If an entry contains a picture, omit that picture and transcribe everything else exactly.
◇ ◇ ◇ ◇ ◇
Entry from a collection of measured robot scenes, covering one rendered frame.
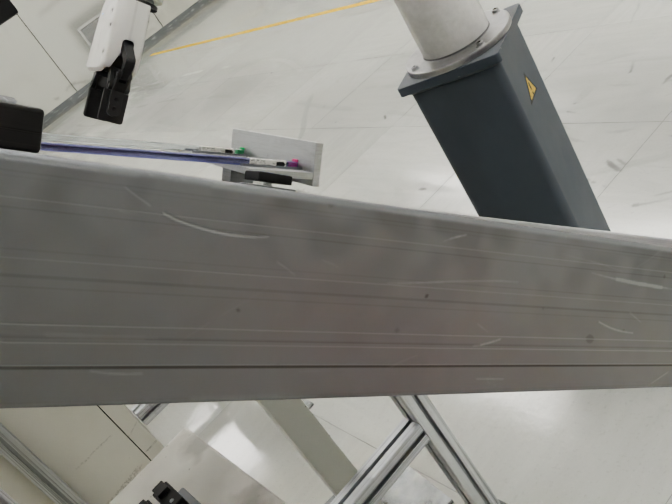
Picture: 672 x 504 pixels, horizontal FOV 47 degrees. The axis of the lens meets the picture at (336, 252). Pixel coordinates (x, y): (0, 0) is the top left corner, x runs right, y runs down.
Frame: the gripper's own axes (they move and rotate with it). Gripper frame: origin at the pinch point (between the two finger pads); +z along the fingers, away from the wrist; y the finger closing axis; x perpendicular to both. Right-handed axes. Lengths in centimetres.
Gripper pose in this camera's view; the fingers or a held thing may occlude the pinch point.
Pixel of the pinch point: (103, 113)
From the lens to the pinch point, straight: 110.9
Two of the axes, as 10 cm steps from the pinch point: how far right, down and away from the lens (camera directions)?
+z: -2.5, 9.6, 0.8
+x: 8.4, 1.8, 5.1
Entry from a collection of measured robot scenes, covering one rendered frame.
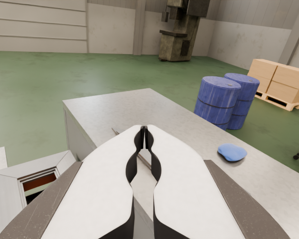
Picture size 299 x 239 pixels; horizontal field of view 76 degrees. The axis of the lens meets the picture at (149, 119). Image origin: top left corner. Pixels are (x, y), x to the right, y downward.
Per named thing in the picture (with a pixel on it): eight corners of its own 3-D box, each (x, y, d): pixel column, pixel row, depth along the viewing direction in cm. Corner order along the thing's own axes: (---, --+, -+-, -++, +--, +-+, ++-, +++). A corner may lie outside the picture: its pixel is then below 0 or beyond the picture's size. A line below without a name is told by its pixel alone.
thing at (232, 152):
◇ ◇ ◇ ◇ ◇
(Result)
Entry from a collection of measured robot scenes, covering one rendered frame.
Picture: 672 x 504 pixels, horizontal FOV 47 degrees. The axis of the lens meets the picture at (336, 252). Pixel coordinates (x, y): (0, 0) is the top left corner, x runs right, y runs down.
Frame: the gripper's own axes (they move and rotate with it). Gripper frame: origin at the pinch point (between the two finger pads); +z along the fingers, away from the wrist; y the finger closing axis; x perpendicular to both. Right-handed axes. Lengths in centimetres.
Gripper pose in this camera's view; the fingers or a held thing may occlude the pinch point.
Pixel of the pinch point: (103, 113)
From the lens to the pinch point, straight: 110.9
Two of the axes, as 10 cm steps from the pinch point: how far right, down and away from the lens (camera directions)?
+z: -2.5, 9.6, 0.8
+x: 8.4, 1.8, 5.1
Entry from a collection of measured robot scenes, covering one rendered frame.
Picture size 299 x 239 pixels; horizontal field of view 76 degrees. The axis of the lens meets the picture at (149, 119). Image origin: top left corner. Pixels are (x, y), x to the right, y downward.
Per named thing in the picture (with a pixel on it): eight corners of its own 3-D box, each (x, y, d): pixel column, pixel row, depth along the viewing direction in cm. Corner order along the thing's own axes: (---, --+, -+-, -++, +--, +-+, ++-, +++). A corner may lie outside the picture: its pixel is then below 0 or beyond the picture's size. A line below without a name is told by its pixel alone.
thing at (232, 152):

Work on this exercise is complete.